Student Question
In One Flew Over the Cuckoo's Nest, what does Chief see at night?
Quick answer:
At night, Chief Bromden sees Randle McMurphy returned to the ward after being lobotomized. Chief, who is awake while most patients sleep, quietly greets McMurphy and discovers his friend’s incapacitated state. Unable to bear seeing McMurphy in such a condition, Chief smothers him as an act of mercy. He then escapes the hospital by throwing a large shower panel through a window, fulfilling McMurphy’s earlier plan.
The narrator of Ken Kesey's classic One Flew Over the Cuckoo's Nest, Chief Brombden is the all-seeing conscience of the novel. Although he himself is quiet and unassuming despite his giant size, he quickly takes to the gregarious Randle McMurphy, who is faking insanity in order to serve out his prison sentence in the hospital. Brombden, too, is faking his inability to speak, but he finally confides this fact to McMurphy, and the two quickly become kindred spirits.

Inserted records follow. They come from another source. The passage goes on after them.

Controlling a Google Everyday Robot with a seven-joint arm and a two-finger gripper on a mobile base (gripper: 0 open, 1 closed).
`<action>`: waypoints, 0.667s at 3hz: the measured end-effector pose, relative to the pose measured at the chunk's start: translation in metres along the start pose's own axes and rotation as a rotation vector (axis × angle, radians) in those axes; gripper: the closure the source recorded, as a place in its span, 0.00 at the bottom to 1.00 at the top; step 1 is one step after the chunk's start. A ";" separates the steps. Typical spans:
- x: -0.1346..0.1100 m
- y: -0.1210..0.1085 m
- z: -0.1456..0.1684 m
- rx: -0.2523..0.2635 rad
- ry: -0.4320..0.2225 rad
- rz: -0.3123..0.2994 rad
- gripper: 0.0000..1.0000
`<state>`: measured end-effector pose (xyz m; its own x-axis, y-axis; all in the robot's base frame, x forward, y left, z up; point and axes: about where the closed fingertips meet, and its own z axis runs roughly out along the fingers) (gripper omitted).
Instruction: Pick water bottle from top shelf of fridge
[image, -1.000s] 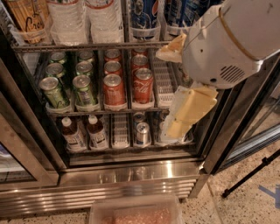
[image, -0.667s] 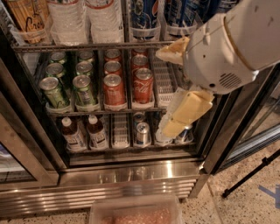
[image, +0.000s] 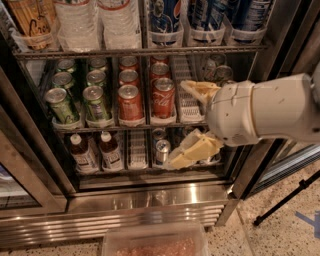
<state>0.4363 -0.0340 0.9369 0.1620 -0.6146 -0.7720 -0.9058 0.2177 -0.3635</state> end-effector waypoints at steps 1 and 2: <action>-0.008 -0.002 0.021 0.120 -0.091 0.054 0.00; -0.024 -0.019 0.021 0.201 -0.133 0.088 0.00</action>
Offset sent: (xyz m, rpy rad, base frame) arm 0.0064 0.0181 -0.0046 0.1072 -0.0442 -0.0740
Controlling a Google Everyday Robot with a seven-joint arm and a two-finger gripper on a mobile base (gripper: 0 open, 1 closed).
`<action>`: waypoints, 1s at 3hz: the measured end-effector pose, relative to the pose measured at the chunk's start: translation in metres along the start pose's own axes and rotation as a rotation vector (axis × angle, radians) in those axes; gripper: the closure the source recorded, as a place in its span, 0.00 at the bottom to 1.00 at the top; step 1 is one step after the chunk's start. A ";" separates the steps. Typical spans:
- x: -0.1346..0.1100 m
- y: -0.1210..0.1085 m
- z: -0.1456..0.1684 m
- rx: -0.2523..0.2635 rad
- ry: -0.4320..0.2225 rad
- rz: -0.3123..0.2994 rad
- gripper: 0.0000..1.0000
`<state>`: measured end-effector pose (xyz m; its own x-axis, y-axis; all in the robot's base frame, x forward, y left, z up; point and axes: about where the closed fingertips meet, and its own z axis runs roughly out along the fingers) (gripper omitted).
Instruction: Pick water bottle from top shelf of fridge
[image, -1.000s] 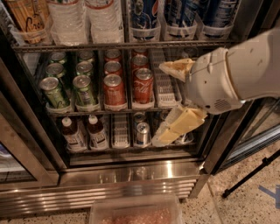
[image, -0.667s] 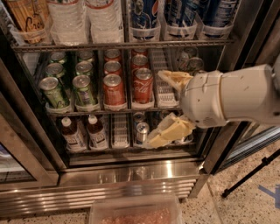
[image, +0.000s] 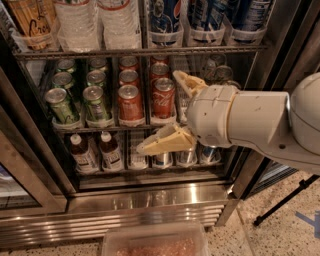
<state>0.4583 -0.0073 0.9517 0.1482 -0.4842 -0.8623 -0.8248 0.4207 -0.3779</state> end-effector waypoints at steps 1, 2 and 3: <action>0.000 0.000 0.000 0.001 0.001 0.001 0.00; -0.006 -0.002 0.004 0.041 -0.047 0.038 0.00; -0.012 -0.006 0.008 0.088 -0.103 0.083 0.00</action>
Offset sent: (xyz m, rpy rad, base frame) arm 0.0138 0.0097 0.0116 0.2450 -0.0300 -0.1151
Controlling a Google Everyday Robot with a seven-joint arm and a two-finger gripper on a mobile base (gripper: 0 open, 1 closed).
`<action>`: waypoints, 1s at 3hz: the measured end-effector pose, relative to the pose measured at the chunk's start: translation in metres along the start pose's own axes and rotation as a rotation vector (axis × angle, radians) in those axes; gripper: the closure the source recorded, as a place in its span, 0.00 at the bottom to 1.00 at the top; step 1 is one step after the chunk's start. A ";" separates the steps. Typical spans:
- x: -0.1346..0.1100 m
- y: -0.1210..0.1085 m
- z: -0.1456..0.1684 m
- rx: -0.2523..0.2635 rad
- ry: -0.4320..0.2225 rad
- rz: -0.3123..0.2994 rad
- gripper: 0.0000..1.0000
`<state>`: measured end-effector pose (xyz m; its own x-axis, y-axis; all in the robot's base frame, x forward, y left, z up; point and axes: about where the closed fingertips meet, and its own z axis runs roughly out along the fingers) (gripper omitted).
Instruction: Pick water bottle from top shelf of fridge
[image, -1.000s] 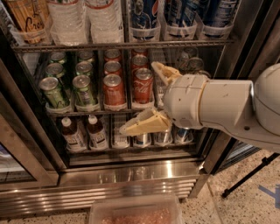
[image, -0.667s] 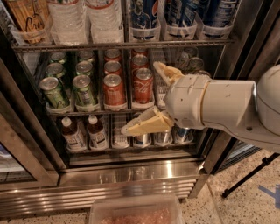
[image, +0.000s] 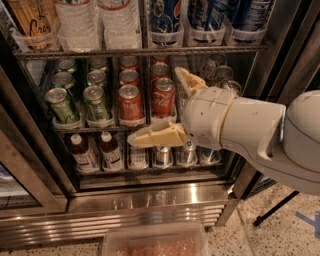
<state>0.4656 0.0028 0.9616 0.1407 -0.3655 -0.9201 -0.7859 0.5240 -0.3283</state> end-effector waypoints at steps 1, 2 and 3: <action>0.010 -0.030 -0.004 0.138 -0.064 0.080 0.00; 0.015 -0.083 -0.033 0.345 -0.126 0.165 0.00; 0.012 -0.088 -0.046 0.400 -0.145 0.189 0.00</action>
Offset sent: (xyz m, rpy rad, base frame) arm 0.0228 0.0189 0.1023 0.5640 -0.2081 -0.3187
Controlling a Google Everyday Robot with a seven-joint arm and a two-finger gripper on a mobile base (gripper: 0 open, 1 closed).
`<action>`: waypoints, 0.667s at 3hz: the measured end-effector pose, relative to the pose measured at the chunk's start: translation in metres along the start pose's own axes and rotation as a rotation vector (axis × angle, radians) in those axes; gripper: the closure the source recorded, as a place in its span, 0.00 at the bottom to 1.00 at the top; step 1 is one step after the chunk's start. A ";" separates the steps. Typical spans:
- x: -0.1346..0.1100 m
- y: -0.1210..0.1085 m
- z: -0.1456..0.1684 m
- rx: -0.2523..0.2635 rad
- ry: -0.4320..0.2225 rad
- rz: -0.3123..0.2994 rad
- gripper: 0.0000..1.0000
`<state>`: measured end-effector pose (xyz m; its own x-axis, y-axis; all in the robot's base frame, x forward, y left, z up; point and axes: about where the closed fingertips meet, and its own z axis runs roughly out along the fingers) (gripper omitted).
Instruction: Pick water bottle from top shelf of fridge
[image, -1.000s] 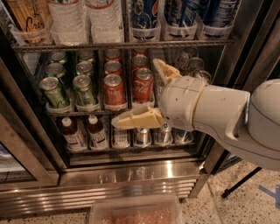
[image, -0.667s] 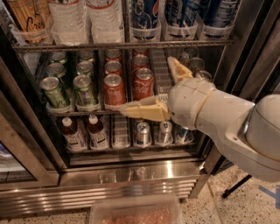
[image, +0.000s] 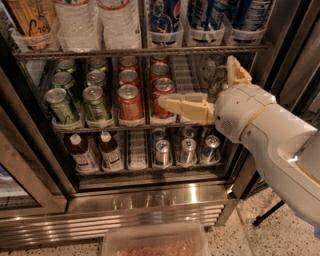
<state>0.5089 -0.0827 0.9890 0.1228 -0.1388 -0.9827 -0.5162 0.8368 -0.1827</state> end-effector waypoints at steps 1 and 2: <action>0.000 0.000 0.000 0.000 0.000 0.000 0.00; 0.002 0.003 0.002 0.009 0.010 -0.004 0.00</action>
Offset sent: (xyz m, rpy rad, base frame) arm 0.0010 0.0065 -0.0125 -0.0112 0.0130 -0.0338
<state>0.5092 -0.0794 0.9862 0.1165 -0.1470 -0.9822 -0.5078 0.8411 -0.1862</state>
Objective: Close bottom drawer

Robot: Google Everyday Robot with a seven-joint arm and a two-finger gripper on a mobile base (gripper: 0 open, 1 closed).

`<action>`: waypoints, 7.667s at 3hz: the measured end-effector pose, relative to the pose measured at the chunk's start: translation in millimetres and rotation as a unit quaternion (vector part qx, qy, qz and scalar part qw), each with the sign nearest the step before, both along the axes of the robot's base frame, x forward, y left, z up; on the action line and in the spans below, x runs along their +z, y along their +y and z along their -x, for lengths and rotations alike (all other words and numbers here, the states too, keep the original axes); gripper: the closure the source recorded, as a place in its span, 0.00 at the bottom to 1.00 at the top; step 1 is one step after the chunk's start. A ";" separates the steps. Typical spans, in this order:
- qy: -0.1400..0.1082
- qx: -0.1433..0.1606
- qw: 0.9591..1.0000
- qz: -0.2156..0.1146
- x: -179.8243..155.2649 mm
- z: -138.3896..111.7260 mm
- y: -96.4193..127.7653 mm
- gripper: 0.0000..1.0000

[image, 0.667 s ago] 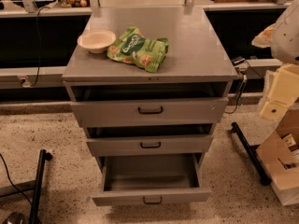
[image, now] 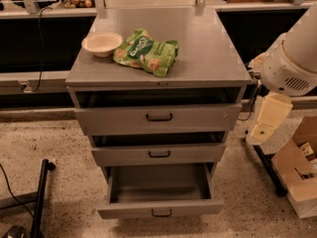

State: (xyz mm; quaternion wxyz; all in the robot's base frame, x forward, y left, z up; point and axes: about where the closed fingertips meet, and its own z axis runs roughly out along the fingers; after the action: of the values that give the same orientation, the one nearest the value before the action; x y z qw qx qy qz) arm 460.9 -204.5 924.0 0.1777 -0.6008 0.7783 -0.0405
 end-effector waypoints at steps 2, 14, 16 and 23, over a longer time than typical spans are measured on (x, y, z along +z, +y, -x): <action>0.026 0.006 0.999 -0.027 -45.4 -7.5 10.6 0.00; 0.036 0.152 0.961 -0.230 -500.2 -30.1 149.5 0.00; 0.029 0.209 0.938 -0.276 -577.5 -12.1 150.9 0.00; 0.065 0.170 0.937 -0.299 -680.1 12.1 111.2 0.00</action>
Offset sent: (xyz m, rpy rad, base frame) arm 0.0230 0.0305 -0.1371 0.1599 0.1633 0.0344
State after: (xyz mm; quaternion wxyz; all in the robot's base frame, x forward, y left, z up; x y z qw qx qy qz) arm 448.9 -93.2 244.0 0.3020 -0.6445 0.6510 0.2639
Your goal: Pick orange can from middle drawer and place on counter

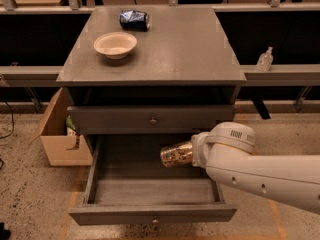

But McMurphy constantly stirs up trouble, and after he attacks Nurse Ratched following Billy Bibbit's suicide, McMurphy is given a lobotomy. He is returned to the ward in the middle of the night when most of the other patients are asleep, but the Chief is awake, and when he quietly greets his friend, he discovers his true condition. Unable to watch his friend exist in such a state, the Chief smothers McMurphy, and then gathers the massive shower panel in his arms and tosses it through the window and escapes--just as McMurphy had previously attempted.